Details
-
Bug
-
Status: Resolved
-
Major
-
Resolution: Fixed
-
1.17.0
-
None
Description
With the functionality introduced with ad920e69f doesn't handle the appearance of an empty rowset as the result of major delta compaction scheduled, and that leads to errors like below once it's run its course:
W20240906 10:59:01.768857 189660 tablet_mm_ops.cc:364] T 64144a1d4b864aa080e6cc53056546a5 P 574954b3b13a415c83a1660e7f51ee4e: Major delta compaction failed on 64144a1d4b864aa080e6cc53056546a5: Corruption: Failed major delta compaction on RowSet(1675): No min key found: CFile base data in RowSet(1675)
Similarly, the mt-tablet-test is sporadically failing due to the same issue when the test workload happens to create similar situation with all-the-rows-deleted rowsets:
MultiThreadedHybridClockTabletTest/5.UpdateNoMergeCompaction: src/kudu/tablet/mt-tablet-test.cc:489: Failure Failed Bad status: Corruption: Failed major delta compaction on RowSet(1): No min key found: CFile base data in RowSet(1)

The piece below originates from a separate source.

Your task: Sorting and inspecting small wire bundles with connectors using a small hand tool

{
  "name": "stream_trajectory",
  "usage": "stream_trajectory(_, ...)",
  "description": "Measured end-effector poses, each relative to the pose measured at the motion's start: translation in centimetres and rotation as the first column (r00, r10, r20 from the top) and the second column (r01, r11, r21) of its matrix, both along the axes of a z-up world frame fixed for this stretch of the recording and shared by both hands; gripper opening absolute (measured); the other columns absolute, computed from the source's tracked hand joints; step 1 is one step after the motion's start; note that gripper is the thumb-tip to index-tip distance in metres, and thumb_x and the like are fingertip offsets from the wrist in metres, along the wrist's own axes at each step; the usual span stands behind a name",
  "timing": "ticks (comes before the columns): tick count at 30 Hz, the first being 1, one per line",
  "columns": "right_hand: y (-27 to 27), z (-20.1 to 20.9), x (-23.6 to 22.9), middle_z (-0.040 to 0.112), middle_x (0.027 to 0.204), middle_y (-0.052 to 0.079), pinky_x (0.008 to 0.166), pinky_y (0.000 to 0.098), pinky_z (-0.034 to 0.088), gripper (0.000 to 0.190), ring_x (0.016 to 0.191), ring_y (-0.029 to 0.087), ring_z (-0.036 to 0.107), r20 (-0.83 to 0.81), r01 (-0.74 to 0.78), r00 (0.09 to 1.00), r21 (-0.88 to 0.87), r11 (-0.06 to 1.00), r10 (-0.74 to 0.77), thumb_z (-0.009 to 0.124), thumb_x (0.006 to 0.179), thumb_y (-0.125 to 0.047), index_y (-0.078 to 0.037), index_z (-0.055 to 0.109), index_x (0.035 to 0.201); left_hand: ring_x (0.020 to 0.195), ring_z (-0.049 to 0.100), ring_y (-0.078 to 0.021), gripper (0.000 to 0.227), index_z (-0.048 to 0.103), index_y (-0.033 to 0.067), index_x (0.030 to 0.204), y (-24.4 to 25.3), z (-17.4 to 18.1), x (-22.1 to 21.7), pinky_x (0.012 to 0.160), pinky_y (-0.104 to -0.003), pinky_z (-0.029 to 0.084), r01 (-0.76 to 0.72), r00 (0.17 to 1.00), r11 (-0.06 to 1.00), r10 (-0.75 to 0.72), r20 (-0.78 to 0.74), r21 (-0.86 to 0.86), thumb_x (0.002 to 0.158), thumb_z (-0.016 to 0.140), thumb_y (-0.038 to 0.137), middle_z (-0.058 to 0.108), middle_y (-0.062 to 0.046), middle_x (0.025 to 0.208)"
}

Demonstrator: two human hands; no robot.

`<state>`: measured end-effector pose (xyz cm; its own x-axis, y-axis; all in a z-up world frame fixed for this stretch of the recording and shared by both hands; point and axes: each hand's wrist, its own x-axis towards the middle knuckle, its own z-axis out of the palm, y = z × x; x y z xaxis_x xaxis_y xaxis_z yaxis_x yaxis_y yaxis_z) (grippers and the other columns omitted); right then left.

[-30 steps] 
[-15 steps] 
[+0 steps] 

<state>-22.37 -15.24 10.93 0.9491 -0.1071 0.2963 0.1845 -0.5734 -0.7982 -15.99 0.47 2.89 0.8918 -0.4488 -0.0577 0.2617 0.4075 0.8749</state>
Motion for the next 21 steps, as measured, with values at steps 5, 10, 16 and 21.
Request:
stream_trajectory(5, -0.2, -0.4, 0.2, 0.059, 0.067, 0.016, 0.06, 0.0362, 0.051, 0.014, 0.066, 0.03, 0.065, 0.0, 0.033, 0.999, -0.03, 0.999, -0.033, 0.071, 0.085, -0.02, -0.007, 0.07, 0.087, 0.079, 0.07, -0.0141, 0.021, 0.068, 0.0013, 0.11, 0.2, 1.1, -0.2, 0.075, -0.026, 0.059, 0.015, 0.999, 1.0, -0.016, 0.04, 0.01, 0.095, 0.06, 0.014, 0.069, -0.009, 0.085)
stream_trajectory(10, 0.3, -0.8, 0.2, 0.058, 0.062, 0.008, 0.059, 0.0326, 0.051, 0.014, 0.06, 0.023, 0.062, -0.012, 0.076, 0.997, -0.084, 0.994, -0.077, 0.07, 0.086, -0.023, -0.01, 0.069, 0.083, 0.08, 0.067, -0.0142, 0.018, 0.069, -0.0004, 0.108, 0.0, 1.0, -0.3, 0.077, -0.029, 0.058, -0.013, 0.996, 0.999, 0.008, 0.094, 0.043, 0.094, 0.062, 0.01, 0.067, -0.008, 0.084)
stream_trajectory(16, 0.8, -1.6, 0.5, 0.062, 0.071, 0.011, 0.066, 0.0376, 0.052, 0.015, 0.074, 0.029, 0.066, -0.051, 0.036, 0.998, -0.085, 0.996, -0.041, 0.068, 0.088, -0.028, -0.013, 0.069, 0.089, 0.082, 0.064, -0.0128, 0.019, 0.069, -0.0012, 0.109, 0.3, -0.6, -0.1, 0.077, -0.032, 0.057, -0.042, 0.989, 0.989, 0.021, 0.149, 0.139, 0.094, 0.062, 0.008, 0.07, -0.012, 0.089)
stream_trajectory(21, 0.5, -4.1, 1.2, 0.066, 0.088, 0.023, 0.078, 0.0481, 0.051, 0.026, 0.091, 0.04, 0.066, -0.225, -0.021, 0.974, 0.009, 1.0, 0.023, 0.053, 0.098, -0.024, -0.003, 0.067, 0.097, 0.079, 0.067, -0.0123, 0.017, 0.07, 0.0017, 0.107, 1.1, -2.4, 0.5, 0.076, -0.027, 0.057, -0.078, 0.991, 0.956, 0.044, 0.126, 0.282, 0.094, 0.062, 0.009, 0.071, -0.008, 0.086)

There is a simple test scenario that triggers the issue: https://gerrit.cloudera.org/#/c/21809/.
As a workaround, it's possible to set the --all_delete_op_delta_file_cnt_for_compaction to a very high value, e.g. 1000000.
To address the issue properly, it's necessary to update the major delta compaction code to handle situations where the result rowset is completely empty. In theory, swapping out the result rowset with an empty one should be enough: for example, see how it's done in changelist 705954872.